━━ The records ━━

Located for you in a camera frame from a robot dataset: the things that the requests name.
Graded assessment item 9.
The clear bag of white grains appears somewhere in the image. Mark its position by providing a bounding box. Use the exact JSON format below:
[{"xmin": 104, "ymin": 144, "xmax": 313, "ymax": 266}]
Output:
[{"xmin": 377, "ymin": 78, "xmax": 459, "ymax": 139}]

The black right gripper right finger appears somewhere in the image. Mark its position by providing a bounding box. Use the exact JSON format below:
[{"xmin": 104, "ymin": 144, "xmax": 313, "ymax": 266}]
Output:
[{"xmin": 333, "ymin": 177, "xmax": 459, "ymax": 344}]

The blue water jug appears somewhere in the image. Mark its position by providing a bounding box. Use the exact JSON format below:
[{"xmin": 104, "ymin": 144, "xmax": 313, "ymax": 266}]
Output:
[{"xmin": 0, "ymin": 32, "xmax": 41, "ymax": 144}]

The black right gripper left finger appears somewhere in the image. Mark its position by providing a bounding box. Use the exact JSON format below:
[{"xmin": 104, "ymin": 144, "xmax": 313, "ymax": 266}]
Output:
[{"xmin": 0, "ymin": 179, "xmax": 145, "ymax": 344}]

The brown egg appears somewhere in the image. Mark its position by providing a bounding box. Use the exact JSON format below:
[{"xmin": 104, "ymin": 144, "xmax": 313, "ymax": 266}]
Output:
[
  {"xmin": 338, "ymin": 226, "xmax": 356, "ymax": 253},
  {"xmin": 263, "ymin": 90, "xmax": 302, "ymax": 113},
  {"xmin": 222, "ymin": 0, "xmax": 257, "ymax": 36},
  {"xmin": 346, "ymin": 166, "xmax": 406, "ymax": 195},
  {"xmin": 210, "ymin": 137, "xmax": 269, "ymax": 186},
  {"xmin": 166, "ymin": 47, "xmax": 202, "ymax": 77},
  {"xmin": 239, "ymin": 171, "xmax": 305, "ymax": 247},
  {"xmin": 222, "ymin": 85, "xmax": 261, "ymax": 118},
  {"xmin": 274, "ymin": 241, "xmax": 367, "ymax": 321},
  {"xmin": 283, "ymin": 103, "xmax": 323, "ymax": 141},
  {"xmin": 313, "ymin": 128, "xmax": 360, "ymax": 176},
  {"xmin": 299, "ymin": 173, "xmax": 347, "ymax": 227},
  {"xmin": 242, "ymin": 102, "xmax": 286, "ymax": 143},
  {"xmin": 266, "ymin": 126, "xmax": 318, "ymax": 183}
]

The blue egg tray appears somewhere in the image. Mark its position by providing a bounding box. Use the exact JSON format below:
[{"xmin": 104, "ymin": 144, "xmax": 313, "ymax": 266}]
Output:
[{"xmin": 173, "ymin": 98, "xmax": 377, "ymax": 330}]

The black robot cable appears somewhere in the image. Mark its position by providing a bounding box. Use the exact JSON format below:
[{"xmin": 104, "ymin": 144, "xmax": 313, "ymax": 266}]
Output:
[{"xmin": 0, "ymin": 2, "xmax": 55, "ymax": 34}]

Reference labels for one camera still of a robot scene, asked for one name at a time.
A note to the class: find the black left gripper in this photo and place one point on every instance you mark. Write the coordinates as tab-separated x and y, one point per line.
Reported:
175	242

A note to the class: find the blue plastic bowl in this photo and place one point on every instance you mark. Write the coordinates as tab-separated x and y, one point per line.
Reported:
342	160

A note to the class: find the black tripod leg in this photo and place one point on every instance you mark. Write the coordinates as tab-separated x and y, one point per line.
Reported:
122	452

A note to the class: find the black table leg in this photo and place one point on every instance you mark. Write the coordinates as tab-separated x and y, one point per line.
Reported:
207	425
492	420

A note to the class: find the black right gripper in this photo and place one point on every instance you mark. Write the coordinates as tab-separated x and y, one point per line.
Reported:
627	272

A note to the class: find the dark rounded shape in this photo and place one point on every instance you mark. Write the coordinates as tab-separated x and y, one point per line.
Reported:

━━━
━━ The records ━━

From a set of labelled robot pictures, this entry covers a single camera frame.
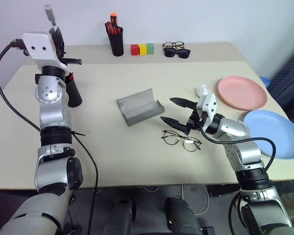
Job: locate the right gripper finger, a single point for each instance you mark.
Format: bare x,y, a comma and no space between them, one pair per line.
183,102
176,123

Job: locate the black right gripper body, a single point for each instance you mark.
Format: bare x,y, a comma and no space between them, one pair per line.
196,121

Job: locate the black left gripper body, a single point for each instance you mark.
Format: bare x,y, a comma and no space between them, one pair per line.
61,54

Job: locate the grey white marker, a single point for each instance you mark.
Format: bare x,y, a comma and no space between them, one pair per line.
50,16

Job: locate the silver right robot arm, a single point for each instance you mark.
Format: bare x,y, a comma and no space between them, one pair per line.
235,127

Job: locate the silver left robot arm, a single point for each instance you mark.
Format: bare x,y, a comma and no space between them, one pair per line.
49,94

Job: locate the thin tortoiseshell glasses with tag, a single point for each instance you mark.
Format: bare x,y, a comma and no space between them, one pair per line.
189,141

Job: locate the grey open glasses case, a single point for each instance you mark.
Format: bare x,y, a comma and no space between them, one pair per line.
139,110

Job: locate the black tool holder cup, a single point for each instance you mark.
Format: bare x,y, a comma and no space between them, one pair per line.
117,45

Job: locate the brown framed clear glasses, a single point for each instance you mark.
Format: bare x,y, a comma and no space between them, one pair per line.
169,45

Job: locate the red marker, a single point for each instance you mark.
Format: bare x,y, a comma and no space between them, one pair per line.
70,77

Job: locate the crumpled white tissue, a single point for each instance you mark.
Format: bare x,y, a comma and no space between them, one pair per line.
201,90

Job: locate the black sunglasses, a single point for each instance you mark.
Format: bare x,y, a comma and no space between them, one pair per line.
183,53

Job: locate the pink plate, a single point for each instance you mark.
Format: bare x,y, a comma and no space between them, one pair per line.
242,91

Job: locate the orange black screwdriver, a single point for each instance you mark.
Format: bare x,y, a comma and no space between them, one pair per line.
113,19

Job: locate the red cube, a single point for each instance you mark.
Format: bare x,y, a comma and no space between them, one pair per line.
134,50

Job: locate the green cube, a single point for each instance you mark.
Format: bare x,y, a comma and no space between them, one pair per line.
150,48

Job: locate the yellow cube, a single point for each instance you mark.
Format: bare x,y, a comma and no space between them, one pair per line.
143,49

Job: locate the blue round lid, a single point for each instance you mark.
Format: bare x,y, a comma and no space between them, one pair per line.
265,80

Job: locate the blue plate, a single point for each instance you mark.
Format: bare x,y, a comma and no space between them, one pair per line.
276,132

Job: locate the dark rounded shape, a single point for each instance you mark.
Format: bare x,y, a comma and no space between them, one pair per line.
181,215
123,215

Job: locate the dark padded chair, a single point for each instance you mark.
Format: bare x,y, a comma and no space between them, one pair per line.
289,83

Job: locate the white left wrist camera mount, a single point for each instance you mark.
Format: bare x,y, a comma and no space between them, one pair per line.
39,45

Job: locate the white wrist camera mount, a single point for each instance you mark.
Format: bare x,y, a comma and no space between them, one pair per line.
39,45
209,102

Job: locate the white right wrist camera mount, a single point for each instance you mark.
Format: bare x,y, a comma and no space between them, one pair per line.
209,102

━━━

Problem requirements
Copy the lines of the data above exactly as written, beginning with the line containing "Job: locate the orange" and ending with the line containing "Job: locate the red cube, a", and leave out all other lines.

Your solution
Job: locate the orange black screwdriver, a single point for each instance you mark.
Format: bare x,y, a comma and no space between them, one pair per line.
113,19

Job: locate the red cube, a single point for each instance you mark.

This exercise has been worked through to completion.